You can buy the tiny noodles in a bag, but I’m making them here so you can see it done. Homemade noodles are softer and taste better than store-bought. I roll out the dough until I can see through it. Let it dry enough so they don’t stick together when you cut them, but don’t let them get too hard/dry before cutting. The cut noodles can be dried out and stored to cook in the future. I have a video below that shows cutting the noodle dough. Add the cooked noodles to the bowls of soup, not the soup pot where they’ll absorb too much liquid.
Hungarian Chicken Noodle Soup (Csirke Leves)

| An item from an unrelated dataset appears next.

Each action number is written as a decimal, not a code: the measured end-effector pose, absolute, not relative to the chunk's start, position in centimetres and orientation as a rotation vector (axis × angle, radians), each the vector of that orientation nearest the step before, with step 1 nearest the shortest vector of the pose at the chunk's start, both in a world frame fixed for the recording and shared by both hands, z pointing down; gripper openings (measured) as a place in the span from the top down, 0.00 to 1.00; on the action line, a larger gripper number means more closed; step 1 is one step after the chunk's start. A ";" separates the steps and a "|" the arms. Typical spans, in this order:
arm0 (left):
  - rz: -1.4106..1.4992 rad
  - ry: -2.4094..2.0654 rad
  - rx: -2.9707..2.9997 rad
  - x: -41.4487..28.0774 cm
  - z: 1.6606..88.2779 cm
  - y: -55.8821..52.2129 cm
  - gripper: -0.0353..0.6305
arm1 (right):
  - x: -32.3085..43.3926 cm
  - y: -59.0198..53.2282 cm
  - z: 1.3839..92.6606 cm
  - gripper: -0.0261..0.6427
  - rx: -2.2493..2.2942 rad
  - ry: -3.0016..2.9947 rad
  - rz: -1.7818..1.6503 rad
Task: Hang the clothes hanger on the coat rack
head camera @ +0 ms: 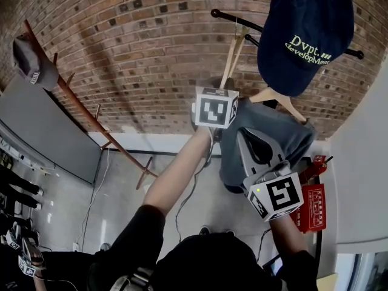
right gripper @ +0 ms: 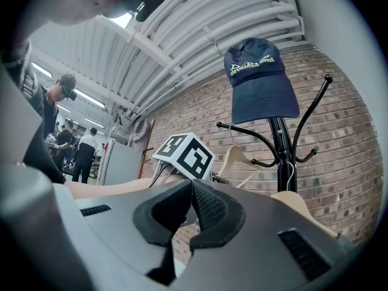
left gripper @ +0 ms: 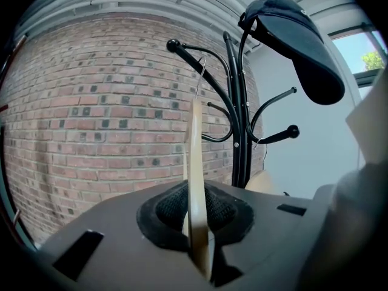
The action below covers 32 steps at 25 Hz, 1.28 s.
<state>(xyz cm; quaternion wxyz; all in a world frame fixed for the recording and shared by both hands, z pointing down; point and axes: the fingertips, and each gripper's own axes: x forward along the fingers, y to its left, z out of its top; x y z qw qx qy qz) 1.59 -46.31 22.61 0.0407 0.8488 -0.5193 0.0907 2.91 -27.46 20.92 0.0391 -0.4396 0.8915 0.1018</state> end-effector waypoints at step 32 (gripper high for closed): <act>0.043 -1.509 2.867 -2.8 19.6 -36.4 0.69 | 1.9 -26.4 22.5 0.93 -1.395 2.758 0.292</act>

1 3-5 lb. chicken, cut in pieces
3 chopped carrots
2 sliced celery stalks including leaves
1 small sliced onion
1/4 C chopped fresh parsley
1 T paprika
1 t sea salt
1/4 t ground black pepper
Put the chicken parts in a pot and cover with 8 cups of water and bring to a boil. Skim any fat off the top to keep it clear. Turn down to simmer and add everything else. Continue to simmer for 1 1/2 to 2 hours.
Take the pieces of chicken out of the pot with tongs as best you can and strain the remaining juice. Spoon out the vegetables and add them back into the juice. Remove the chicken from the bones of a breast, leg, and thigh and add back to the juice. Spoon soup into bowls and add noodles to each bowl.

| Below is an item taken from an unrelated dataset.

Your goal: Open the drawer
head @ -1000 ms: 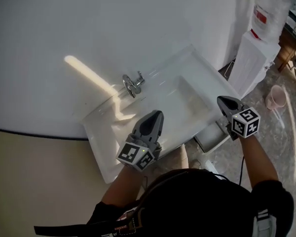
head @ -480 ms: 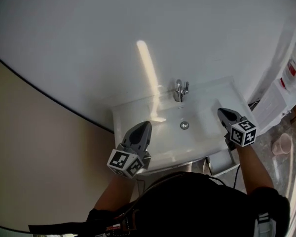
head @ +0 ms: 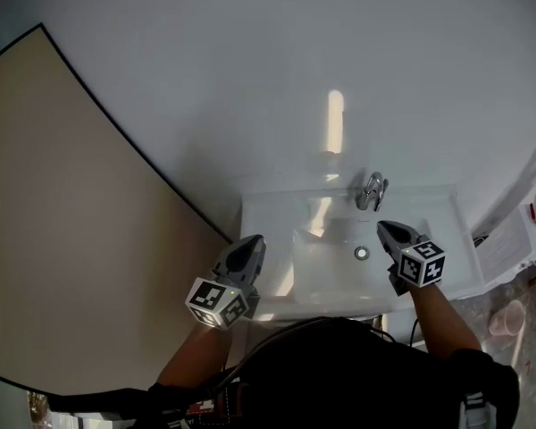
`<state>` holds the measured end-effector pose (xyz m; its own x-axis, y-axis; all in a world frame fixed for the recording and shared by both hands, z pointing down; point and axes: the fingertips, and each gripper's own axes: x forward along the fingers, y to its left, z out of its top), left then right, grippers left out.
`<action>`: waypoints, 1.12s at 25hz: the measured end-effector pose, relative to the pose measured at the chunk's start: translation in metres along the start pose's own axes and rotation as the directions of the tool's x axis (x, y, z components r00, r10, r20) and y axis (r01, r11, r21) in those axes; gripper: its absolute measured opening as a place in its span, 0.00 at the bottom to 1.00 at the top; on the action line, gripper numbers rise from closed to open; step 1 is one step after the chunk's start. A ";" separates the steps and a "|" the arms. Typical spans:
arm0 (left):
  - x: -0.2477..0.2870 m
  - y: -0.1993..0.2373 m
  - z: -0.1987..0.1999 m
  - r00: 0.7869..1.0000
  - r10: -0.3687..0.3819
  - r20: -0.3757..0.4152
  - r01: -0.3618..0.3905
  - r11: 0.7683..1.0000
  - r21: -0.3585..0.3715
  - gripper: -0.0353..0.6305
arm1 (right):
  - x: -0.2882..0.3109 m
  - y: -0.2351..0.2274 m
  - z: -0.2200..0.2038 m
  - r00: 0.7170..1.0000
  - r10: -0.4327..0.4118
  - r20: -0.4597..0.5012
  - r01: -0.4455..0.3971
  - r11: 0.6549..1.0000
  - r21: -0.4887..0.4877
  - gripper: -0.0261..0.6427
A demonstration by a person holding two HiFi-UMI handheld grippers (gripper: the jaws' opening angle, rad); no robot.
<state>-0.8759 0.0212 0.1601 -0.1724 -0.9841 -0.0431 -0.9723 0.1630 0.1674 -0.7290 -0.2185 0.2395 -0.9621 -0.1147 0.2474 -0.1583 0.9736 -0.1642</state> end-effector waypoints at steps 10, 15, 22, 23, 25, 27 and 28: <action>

Matchstick Noodles (Gyurt Teszta)
1 egg
3 egg yolks
3-6 T very cold water
2 C flour
Beat egg and yolks well. Add flour and 3 tablespoons water. Work with hands until absorbed, adding more water slowly if necessary. Knead until smooth (8-10 minutes). Divide in three parts. Roll out each part until paper thin. Let set to dry (while soup simmers).
Cut each piece of dough in narrow strips and stack them. Cut into desired widths with a sharp knife, cutting 1/8” for fine and 1/2” for wide. Separate and drop in boiling water until noodles rise to the surface. Rinse in cold water and serve with soup.